Le signe religieux sur le lieu de travail : l’analyse par la fiction

Droit Social

« La Crèche : Mécanique d’un Conflit » de François Hien - Espace 1789, Saint-Ouen

Rappel des faits : au sein d’une crèche privée, nonobstant un règlement intérieur interdisant l’affichage de signes religieux, une employée persiste à garder son foulard islamique. La directrice lui laisse le choix de l’enlever ou de démissionner.

La tentative de la salariée d’obtenir une rupture conventionnelle tourne court et vire au licenciement pour faute grave, prémisse d’une longue guerre judiciaire, largement médiatisée, illustration emblématique de l’adage selon lequel l’enfer est pavé de bonnes intentions.

L’aventure s’est achevée lorsque, le 25 juin 2024, l’assemblée plénière de la Cour de cassation a considéré que le licenciement de la salariée était justifié : la clause du règlement intérieur était licite, ayant un caractère suffisamment précis, justifié et proportionné.

Pour la Cour, les activités avec de jeunes enfants pouvaient légitimer une restriction de la liberté des salariés de manifester leurs convictions religieuses.

Le règlement intérieur de la crèche ayant été jugé licite, le licenciement de la salariée pour faute grave est considéré comme justifié.

La pièce – de fiction, lieux et personnages sont inventés – tire sa trame et son propos de cette fameuse affaire.

Affrontement en plusieurs parties, l’œuvre est au sens propre un dossier, où chacun va bâtir et adapter son argumentaire pour que soit finalement tranchée une situation irréconciliable. Car la justice des hommes est ainsi faite que la compréhension et la nuance n’empêchent pas la nécessité d’une décision.

Voilà une pièce que l’on regardera de sa fenêtre, socio-culturellement parlant, avec peut-être quelques inquiétudes.
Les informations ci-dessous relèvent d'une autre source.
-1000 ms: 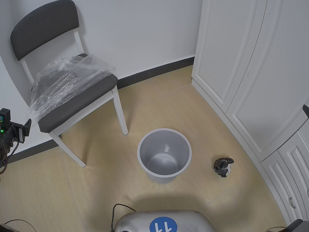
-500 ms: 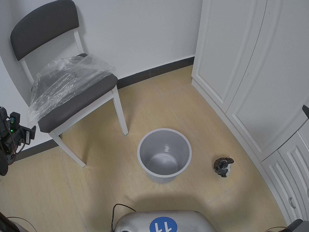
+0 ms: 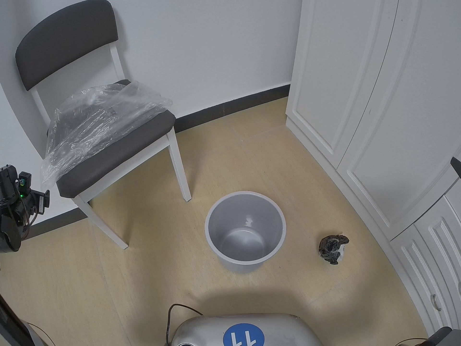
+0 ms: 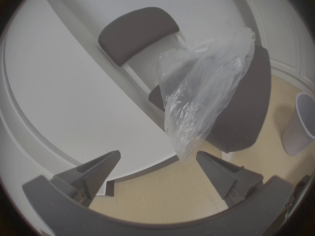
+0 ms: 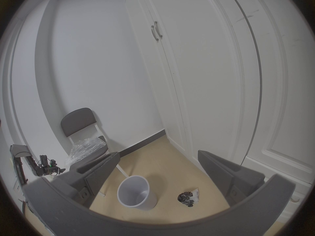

Chacun y trouvera ponctuellement ce qu’il espère ou croit, pour être bousculé ensuite dans ses convictions, du fait d’un permanent contre-champ possible.

L’habileté de la pièce réside en effet dans cette redistribution continue de la parole et des points de vue.

L’exercice est d’autant plus délicat que, si longue dure la pièce, elle n’en est pas moins tourbillonnante, les scènes et situations s’enchaînant sans répit : il serait aisé de perdre le fil, et c’est un véritable tour de force d’écriture et de jeu que de nous maintenir à flot tout du long, sans lassitude ni temps mort.

À la sortie de la salle, on se souvient que la justice est passée mais que les problématiques subsistent. Si la pièce donne à entendre tout le monde, il est probable qu’elle ne modifie qu’à la marge les convictions des uns et des autres. Toutefois, exposer tous les points de vue est rare, justifiant très largement l’enthousiasme que suscite ce spectacle.